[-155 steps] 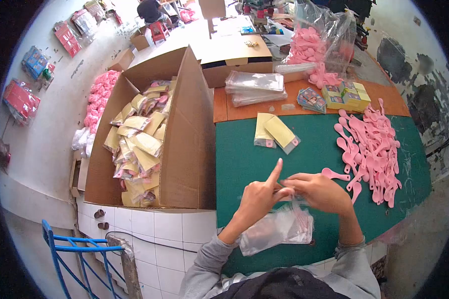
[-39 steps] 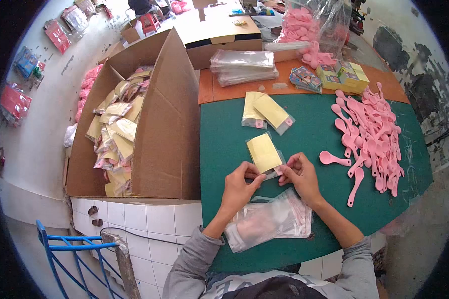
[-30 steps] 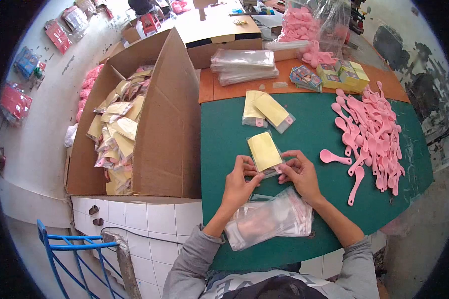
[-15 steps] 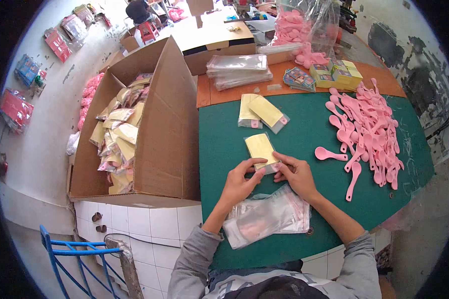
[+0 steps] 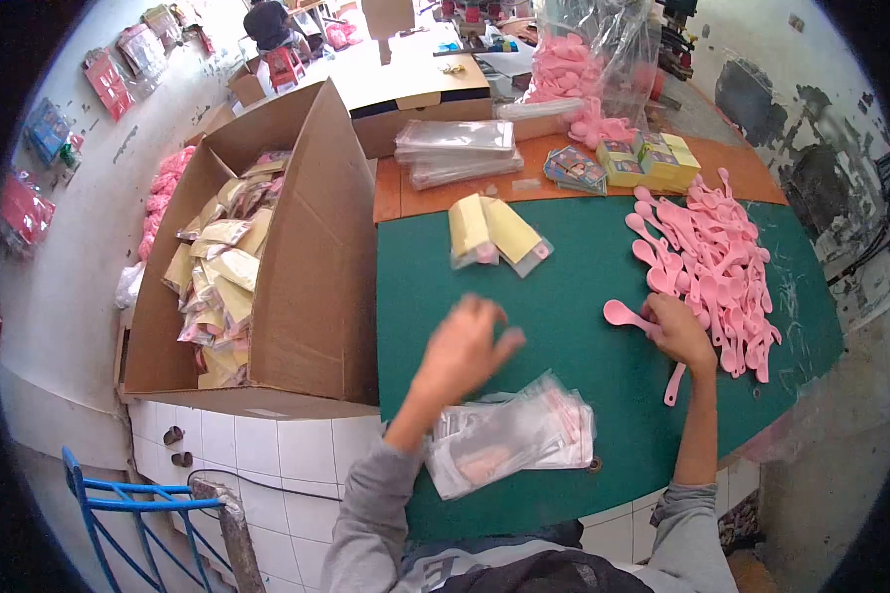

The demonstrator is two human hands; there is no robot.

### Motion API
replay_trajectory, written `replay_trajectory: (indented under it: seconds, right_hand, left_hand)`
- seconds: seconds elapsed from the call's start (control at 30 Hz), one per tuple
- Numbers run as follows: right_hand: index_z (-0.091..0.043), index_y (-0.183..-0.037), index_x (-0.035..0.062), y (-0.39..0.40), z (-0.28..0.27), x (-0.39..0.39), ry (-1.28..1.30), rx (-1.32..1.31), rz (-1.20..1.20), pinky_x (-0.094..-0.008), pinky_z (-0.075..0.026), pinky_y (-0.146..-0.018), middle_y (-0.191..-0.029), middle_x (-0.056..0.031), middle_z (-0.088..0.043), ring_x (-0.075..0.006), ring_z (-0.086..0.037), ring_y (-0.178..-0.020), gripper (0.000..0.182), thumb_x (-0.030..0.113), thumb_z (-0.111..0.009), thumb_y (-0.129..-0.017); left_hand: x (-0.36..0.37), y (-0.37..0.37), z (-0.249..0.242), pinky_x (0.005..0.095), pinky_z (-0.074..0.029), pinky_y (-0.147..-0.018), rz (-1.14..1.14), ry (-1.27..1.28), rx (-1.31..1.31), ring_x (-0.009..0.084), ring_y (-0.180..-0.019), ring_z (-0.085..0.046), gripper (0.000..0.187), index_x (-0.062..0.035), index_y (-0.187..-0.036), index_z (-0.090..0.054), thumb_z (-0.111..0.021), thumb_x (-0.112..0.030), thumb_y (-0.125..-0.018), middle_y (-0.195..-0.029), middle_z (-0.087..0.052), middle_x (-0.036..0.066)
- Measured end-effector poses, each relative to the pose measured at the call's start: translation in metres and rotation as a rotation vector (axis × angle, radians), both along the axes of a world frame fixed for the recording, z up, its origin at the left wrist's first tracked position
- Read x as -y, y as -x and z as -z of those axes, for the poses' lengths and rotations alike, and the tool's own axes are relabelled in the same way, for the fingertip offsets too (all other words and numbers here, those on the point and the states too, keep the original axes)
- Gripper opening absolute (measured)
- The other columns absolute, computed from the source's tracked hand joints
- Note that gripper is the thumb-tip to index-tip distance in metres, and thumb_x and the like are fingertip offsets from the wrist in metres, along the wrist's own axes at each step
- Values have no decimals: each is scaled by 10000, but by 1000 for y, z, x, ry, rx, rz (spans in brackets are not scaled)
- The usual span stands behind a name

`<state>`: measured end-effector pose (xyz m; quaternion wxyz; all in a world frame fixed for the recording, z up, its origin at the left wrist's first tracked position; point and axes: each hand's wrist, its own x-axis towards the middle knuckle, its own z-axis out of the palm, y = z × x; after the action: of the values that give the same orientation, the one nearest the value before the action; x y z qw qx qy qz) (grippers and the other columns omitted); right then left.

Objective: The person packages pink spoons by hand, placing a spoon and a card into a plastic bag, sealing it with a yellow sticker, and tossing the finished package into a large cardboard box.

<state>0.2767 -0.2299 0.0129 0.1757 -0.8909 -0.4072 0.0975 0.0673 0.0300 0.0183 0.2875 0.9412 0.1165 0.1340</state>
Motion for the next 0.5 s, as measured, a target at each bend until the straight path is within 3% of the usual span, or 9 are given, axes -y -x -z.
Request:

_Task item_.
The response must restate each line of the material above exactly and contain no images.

_Written reply_.
[-155 steps] 
[-39 steps] 
[-30 steps] 
[-15 steps] 
[+0 steps] 

The demonstrator is two human hands; there is no robot.

### Motion API
replay_trajectory, written `replay_trajectory: (indented under it: seconds, right_hand, left_hand)`
- seconds: seconds elapsed from the call's start (control at 30 Hz), one per tuple
- Numbers run as follows: right_hand: index_z (-0.091..0.043), index_y (-0.183..-0.037), index_x (-0.035..0.062), y (-0.39..0.40), z (-0.28..0.27), x (-0.39..0.39), ry (-1.28..1.30), rx (-1.32..1.31), rz (-1.20..1.20), pinky_x (-0.094..-0.008), pinky_z (-0.075..0.026), pinky_y (-0.146..-0.018), middle_y (-0.191..-0.029), middle_x (-0.056..0.031), middle_z (-0.088..0.043), ring_x (-0.075..0.006), ring_z (-0.086..0.037), ring_y (-0.178..-0.020), gripper (0.000..0.182), thumb_x (-0.030..0.113), thumb_z (-0.111..0.009), thumb_y (-0.129..-0.017); left_hand: x (-0.36..0.37), y (-0.37..0.37), z (-0.249..0.242), pinky_x (0.005..0.095), pinky_z (-0.074..0.029), pinky_y (-0.147..-0.018), rz (-1.14..1.14), ry (-1.27..1.28), rx (-1.31..1.31), ring_x (-0.009..0.084), ring_y (-0.180..-0.019), ring_z (-0.085..0.046), gripper (0.000..0.187), index_x (-0.062..0.035), index_y (-0.187..-0.036), index_z (-0.090..0.054), thumb_z (-0.111..0.021), thumb_x (-0.112..0.030), thumb_y (-0.125..-0.018), middle_y (-0.195..-0.029), middle_z (-0.087..0.052), middle_x (-0.036..0.066)
- Measured end-effector poses, each relative to the pose measured at the call's start: translation in metres and rotation as a rotation vector (axis × angle, radians), both along the axes of a world frame fixed for the recording, z up, its origin at the left wrist's first tracked position
- Read x as -y, y as -x and z as -z of those axes, for the poses' lengths and rotations alike, and the tool's own axes are relabelled in the same way, for the fingertip offsets too (all other words and numbers here, those on the point and the states too, keep the original axes)
- Gripper opening absolute (measured)
- The other columns absolute, computed from the source's tracked hand joints
- Note that gripper is the thumb-tip to index-tip distance in metres, and thumb_x and the like are fingertip offsets from the wrist in metres, along the wrist's own axes at each step
- Values have no decimals: each is scaled by 10000, but by 1000 for y, z, x, ry, rx, rz (spans in brackets are not scaled)
- The usual span stands behind a name

`<state>`: measured end-effector pose (xyz m; quaternion wxyz; all in a world frame fixed for the recording, z up, its origin at the left wrist's first tracked position; point and axes: each hand's wrist, its own x-axis towards the middle knuckle, its own z-axis out of the palm, y = z × x; after the action: of the values that give the same orientation, the one nearest the value before the action; x y z qw qx qy qz) (grippers and the other columns omitted); right then left.

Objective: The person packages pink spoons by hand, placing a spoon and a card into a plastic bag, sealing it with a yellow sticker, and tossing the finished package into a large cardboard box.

<state>0.2767 -0.2299 0.0129 0.1757 -0.8909 -0.4072 0.0975 0.0673 0.0300 0.0183 0.2875 0.9412 0.1165 0.1340</state>
Motion for the next 0.5 s, as measured, a target at each bend until the straight path is within 3% of the usual span, or 9 are given, axes -y -x -z.
Request:

No further output will be produced for this exercise.